Conflict of Interest Concerns:
The controversy hinges on the question of whether these airdrops created a conflict of interest. EigenLayer is a foundational platform within the Ethereum ecosystem, and its influence on the success or failure of projects within its ecosystem is significant. By distributing tokens to Eigen Labs employees, these projects might have been trying to curry favor or secure a more advantageous position within the ecosystem.
One project developer, speaking anonymously, claimed Eigen Labs pressured them to participate in the airdrop despite not requesting the wallet list. This situation highlights the power dynamics at play, where smaller projects may feel compelled to comply with the requests of a larger, more influential entity like Eigen Labs.
Aftermath and Policy Changes:
In response to the growing concerns, Eigen Labs and the Eigen Foundation—its associated nonprofit—implemented new policies in May 2024. These policies banned airdrops to employees and introduced stricter guidelines to prevent employees from influencing transactions for personal gain. The Eigen Foundation also prohibited employees from claiming airdrops individually, acknowledging the potential for conflicts of interest or the appearance thereof.

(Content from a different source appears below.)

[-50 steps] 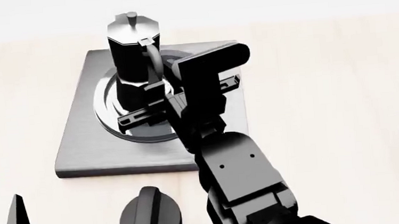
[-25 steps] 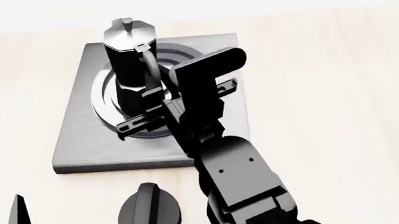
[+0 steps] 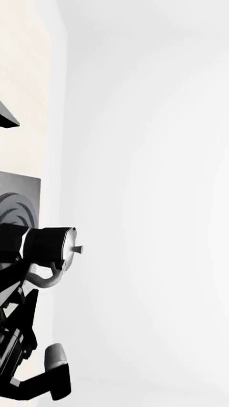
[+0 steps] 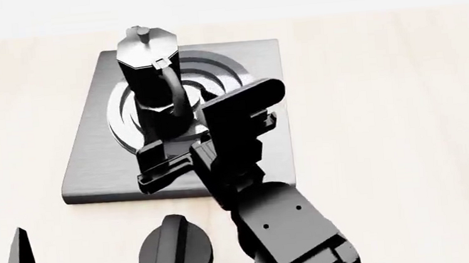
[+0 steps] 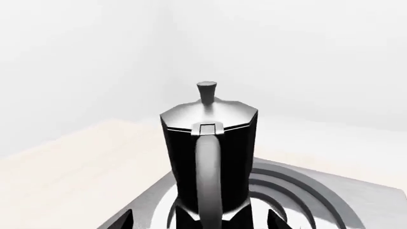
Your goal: Put both moka pots on the stove.
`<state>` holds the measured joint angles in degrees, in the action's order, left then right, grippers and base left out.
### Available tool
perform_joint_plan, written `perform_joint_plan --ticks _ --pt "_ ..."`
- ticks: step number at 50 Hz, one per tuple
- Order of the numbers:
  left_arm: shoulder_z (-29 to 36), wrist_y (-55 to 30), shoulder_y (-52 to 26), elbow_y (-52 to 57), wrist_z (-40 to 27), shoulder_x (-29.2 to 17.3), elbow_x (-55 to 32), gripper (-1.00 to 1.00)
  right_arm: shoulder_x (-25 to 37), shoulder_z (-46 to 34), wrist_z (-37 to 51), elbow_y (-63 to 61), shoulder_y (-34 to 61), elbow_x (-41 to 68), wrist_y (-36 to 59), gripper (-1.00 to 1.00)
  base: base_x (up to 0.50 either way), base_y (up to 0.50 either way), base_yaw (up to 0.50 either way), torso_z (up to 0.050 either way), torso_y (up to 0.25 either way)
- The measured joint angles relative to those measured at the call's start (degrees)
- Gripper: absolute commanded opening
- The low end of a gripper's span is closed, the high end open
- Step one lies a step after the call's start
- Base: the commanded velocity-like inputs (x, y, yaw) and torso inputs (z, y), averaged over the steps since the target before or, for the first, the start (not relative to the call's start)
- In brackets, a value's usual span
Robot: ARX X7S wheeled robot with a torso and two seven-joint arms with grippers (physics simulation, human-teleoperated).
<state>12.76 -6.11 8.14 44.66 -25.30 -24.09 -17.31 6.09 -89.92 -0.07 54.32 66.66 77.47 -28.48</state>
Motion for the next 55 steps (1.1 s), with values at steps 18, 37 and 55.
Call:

Celebrity Tokens and Sahil Arora
The mix of celebrity culture and cryptocurrency has become a hotbed for questionable financial moves, especially pump-and-dump schemes. In these scams, celebrities or their associates hype up a token, driving up its value, then quickly sell off their holdings for a profit. One of the most notorious figures in this space is Sahil Arora, an insider who has made millions exploiting celebrity connections and the naivety of retail investors.
Sahil’s Exploits
Sahil's modus operandi involves leveraging the influence of celebrities to create hype around newly launched tokens. He would typically convince celebrities to promote these tokens on social media platforms, sometimes offering substantial sums—like $200,000 for a single tweet.
As soon as the token’s value surged due to the celebrity endorsement, Sahil would sell his large holdings, effectively dumping on the market and using the celebrity’s audience as exit liquidity.
Bubblemaps, a blockchain analytics firm, traced Sahil’s activities to over 40 wallet addresses, where he consistently held 25-40% of the supply for various tokens. Since the beginning of 2024, Sahil has offloaded approximately $5 million across multiple tokens, walking away with an enormous profit.
Legal Gray Areas
What makes Sahil’s actions particularly concerning is the legal gray area in which they operate. Despite the clear ethical breaches, pursuing legal action against Sahil and similar actors has proven challenging. The lack of stringent regulations means that actions like these often go unpunished. Even the celebrities involved tend to avoid accountability, as they are often complicit in the schemes or prefer to distance themselves from the fallout.
Learnings
Let’s be clear: insider trading is a ticking time bomb. The industry’s very credibility is at stake, and if left unchecked, this rampant exploitation will continue to undermine the core principles of decentralization and fairness that crypto was built on. It’s time to stop playing nice.
Regulators need to get off the sidelines and into the game, crafting stringent rules that hold these bad actors accountable.
And the industry itself? It’s high time for a reckoning. If crypto leaders don’t take a stand now, they’re complicit in allowing this toxic culture to fester. The choice is simple: clean up the space or watch it implode.